____ INFORMATION SUPPLIED
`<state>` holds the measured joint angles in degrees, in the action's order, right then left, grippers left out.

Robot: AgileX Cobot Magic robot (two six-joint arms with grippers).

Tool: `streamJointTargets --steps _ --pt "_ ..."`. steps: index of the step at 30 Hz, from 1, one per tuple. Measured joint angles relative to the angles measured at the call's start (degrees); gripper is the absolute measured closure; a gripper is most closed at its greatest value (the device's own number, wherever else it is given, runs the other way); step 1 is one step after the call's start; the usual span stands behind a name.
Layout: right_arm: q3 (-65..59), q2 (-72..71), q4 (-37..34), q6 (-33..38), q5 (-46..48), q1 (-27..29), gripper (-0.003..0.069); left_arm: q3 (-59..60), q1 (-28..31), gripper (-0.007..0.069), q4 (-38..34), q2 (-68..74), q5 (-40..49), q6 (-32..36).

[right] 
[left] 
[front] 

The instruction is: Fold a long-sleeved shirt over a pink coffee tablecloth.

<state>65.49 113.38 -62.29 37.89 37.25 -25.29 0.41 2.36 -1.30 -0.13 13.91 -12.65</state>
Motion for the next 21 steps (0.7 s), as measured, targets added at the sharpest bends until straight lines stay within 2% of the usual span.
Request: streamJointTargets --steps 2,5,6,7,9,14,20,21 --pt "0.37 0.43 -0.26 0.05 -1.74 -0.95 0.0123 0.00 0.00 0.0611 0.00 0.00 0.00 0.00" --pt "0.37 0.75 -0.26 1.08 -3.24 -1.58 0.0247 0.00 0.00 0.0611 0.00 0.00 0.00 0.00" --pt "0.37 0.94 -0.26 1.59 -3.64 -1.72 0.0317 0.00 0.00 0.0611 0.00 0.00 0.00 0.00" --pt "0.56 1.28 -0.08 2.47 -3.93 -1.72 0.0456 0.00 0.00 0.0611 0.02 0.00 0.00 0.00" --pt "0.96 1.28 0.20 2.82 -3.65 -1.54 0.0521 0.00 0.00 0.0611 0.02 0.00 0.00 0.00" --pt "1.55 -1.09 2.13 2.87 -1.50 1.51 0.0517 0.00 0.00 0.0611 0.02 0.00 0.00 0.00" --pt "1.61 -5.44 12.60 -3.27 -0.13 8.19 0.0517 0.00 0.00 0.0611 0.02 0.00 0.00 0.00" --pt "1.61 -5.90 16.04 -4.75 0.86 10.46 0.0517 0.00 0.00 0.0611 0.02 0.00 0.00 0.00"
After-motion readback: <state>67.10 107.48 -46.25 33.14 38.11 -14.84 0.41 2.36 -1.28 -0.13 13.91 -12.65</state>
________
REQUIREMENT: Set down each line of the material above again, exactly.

REPLY:
`<state>` holds the measured joint angles in degrees, in the action's order, right then left, grippers left out.

Robot: AgileX Cobot Magic robot (two six-joint arms with grippers).

Tool: `streamJointTargets --steps _ --pt "_ ..."`. steps: index of the step at 30 Hz, from 1, one per tuple. Measured joint angles relative to the angles measured at the call's start (degrees); gripper is the absolute measured closure; a gripper is most closed at its greatest value (the device's own number, wherever else it is given, runs the other way); step 1 is one step after the call's start; the usual span stands behind a name.
Layout: right_arm: q3 (-65..59), q2 (-72..71), q4 (-37..34), q6 (-33..38), q5 (-46..48), q1 (-27..29), gripper (-0.003..0.069); left_arm: q3 (-59..60), q1 (-28..31), gripper (-0.007..0.069), q4 (-38..34), q2 (-68..74), q5 (-40..49), q6 (-32..36).

[right] 
[left] 
[front] 

The instruction is: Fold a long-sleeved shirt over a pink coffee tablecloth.

<state>65.49 113.38 -62.29 37.89 37.25 -25.29 0.41 2.36 -1.30 -0.13 13.91 -12.65</state>
Motion for the next 21 steps (0.7 s), as measured, targets added at the sharpest bends until straight lines stay within 2% of the usual span.
Request: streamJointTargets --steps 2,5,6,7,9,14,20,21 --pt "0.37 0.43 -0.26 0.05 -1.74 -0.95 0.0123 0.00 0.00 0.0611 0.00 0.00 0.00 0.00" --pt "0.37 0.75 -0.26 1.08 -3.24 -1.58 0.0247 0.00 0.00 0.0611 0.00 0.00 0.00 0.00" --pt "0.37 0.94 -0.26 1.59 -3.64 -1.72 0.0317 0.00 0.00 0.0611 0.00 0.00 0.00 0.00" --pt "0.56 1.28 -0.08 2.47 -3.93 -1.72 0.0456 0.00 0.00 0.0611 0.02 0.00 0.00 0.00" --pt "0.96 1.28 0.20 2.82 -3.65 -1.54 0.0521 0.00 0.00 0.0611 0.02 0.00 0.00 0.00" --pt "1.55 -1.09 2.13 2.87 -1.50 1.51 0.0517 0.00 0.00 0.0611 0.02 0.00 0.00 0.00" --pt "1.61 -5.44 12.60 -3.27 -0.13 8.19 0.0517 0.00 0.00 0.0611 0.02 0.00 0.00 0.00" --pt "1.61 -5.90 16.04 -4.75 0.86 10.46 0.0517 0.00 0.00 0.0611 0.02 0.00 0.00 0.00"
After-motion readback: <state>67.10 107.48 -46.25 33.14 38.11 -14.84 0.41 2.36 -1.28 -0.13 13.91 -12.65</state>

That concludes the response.